The cupola, designed by Di Conforto, collapsed in 1835 likely due to faulty construction; the replacement has little artistic merit. This church has the only sculptural image of a member of the House of Habsburg in Naples in the form of an image of the Emperor Charles VII sculpted by Giacomo Colombo in 1715.

===Former main altar===
After the suppression of the religious orders in 1808, the ornate main altar completed by Dionisio Lazzari was transported to the Capella Reale of the Royal Palace of Naples, where it still can be found. The altar started in 1672, has two carved lateral doors (1691), a ciborium (1772), all in polychrome pietre dure and lapis lazuli and framed in gilded bronze. In this church, the replacement altar (1772–1773) derives from the church of Divino Amore.

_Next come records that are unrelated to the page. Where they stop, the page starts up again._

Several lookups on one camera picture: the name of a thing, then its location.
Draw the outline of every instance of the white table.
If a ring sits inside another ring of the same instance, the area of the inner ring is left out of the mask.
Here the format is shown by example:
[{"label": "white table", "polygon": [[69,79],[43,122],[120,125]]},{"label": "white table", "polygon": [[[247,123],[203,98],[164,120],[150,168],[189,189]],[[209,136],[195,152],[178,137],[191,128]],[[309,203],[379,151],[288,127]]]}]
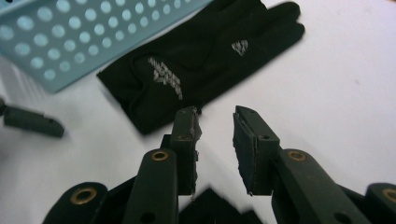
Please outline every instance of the white table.
[{"label": "white table", "polygon": [[[273,6],[280,1],[265,2]],[[206,105],[197,144],[198,193],[211,186],[241,212],[276,223],[270,197],[246,195],[233,149],[233,112],[250,107],[283,148],[310,153],[338,184],[364,193],[396,184],[396,3],[297,2],[301,42]],[[142,136],[96,72],[50,94],[0,58],[0,95],[43,111],[66,128],[62,139],[0,126],[0,223],[41,223],[69,188],[93,181],[113,189],[136,175],[143,155],[172,125]],[[180,207],[190,197],[179,197]]]}]

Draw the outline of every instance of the white printed logo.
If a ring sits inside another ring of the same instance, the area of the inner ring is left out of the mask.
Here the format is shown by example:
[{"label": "white printed logo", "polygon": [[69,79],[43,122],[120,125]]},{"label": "white printed logo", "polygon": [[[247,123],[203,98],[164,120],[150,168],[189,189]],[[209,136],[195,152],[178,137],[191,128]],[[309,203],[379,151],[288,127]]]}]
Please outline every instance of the white printed logo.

===The chapel of St Teresa of Ávila===
The chapel of Saint Teresa of Ávila was designed in 1640 by Cosimo Fanzago; it has polychrome marble and decorative stucco. There are two paintings by Ippolito Borghese and it contains an incongruous modern statue of the saint.

==The convent==
Originally the palace of the Duke of Nocera, the convent now houses various associations and institutes.

==Bibliography==
- Vincenzo Regina, Le chiese di Napoli. Viaggio indimenticabile attraverso la storia artistica, architettonica, letteraria, civile e spirituale della Napoli sacra, Newton and Compton Editor, Naples 2004.